## [What is required]
The first line of the entries below, the line containing "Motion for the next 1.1", and every line between them should be repeated exactly, and nothing else.

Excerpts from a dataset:
=== Begin Enclosure ===
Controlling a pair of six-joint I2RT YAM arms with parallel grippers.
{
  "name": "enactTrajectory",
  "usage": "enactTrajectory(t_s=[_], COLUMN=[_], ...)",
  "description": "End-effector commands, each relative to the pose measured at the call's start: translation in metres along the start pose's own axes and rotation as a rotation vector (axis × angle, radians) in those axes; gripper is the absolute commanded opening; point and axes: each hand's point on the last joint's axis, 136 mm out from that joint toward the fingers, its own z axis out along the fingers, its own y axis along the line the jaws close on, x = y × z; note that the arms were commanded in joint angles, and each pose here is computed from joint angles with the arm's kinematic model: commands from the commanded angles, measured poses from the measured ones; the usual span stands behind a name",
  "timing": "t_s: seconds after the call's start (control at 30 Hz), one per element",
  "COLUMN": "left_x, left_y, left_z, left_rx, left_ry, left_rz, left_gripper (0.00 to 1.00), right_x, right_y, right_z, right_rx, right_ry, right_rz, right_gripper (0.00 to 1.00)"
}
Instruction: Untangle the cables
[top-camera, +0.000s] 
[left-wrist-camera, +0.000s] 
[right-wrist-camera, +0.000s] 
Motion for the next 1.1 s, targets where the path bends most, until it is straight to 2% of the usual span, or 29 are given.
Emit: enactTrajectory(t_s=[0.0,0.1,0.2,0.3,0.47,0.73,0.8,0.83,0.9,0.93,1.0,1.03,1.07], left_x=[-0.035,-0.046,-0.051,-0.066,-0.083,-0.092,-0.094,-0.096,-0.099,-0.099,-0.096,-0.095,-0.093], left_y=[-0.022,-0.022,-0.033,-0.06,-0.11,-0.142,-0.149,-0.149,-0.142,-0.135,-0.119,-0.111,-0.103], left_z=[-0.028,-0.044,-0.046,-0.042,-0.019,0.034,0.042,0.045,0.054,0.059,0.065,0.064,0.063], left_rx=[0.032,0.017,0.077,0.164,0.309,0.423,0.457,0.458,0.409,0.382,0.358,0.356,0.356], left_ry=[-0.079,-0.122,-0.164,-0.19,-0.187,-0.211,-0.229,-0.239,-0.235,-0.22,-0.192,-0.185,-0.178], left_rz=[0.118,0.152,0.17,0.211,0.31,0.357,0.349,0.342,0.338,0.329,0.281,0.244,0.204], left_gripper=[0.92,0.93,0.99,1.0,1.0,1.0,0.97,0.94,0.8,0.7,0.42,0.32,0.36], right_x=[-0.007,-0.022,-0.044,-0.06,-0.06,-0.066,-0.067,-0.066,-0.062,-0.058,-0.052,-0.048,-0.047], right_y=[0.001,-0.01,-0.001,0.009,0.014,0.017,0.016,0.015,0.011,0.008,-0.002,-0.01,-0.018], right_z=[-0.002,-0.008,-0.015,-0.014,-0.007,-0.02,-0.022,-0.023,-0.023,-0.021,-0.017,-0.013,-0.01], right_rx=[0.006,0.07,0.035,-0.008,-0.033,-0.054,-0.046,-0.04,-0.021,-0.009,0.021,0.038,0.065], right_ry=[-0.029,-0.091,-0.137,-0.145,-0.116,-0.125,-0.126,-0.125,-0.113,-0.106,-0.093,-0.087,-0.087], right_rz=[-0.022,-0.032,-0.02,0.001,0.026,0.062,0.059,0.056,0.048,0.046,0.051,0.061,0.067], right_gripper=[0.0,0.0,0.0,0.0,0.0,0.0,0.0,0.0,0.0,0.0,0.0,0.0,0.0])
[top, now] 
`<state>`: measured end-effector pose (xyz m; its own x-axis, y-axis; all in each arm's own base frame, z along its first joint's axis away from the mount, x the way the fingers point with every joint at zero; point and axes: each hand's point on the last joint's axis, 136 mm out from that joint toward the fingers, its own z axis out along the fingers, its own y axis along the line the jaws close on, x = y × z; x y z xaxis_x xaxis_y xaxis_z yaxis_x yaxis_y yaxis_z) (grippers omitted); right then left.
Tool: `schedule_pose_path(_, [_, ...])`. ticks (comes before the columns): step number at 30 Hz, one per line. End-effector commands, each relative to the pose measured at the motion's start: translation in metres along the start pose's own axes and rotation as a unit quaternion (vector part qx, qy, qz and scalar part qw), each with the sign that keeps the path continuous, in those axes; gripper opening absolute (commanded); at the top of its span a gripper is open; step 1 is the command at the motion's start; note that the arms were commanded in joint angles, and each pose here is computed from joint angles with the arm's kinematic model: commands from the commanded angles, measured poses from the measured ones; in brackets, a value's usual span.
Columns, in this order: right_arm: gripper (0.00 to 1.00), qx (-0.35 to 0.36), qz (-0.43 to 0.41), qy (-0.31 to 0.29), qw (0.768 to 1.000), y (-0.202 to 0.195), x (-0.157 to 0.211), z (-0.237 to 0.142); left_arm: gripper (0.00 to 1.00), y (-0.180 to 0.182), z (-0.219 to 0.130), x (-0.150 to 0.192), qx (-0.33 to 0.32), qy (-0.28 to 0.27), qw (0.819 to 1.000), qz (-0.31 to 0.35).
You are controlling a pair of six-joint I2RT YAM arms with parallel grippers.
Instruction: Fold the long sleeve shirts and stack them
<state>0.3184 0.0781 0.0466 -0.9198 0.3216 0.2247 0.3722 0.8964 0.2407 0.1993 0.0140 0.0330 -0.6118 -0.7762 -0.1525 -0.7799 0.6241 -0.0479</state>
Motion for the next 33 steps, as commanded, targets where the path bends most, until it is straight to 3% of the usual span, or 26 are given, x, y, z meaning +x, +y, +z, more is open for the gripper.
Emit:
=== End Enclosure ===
## [Answer to the problem]
Controlling a pair of six-joint I2RT YAM arms with parallel grippers.
{
  "name": "enactTrajectory",
  "usage": "enactTrajectory(t_s=[_], COLUMN=[_], ...)",
  "description": "End-effector commands, each relative to the pose measured at the call's start: translation in metres along the start pose's own axes and rotation as a rotation vector (axis × angle, radians) in those axes; gripper is the absolute commanded opening; point and axes: each hand's point on the last joint's axis, 136 mm out from that joint toward the fingers, its own z axis out along the fingers, its own y axis along the line the jaws close on, x = y × z; note that the arms were commanded in joint angles, and each pose here is computed from joint angles with the arm's kinematic model: commands from the commanded angles, measured poses from the measured ones; the usual span stands behind a name",
  "timing": "t_s: seconds after the call's start (control at 30 Hz), one per element",
  "COLUMN": "left_x, left_y, left_z, left_rx, left_ry, left_rz, left_gripper (0.00 to 1.00), right_x, right_y, right_z, right_rx, right_ry, right_rz, right_gripper (0.00 to 1.00)"
}
Instruction: Untangle the cables
[top-camera, +0.000s] 
[left-wrist-camera, +0.000s] 
[right-wrist-camera, +0.000s] 
Motion for the next 1.1 s, targets where the path bends most, until it is straight to 2% of the usual span, or 29 are given.

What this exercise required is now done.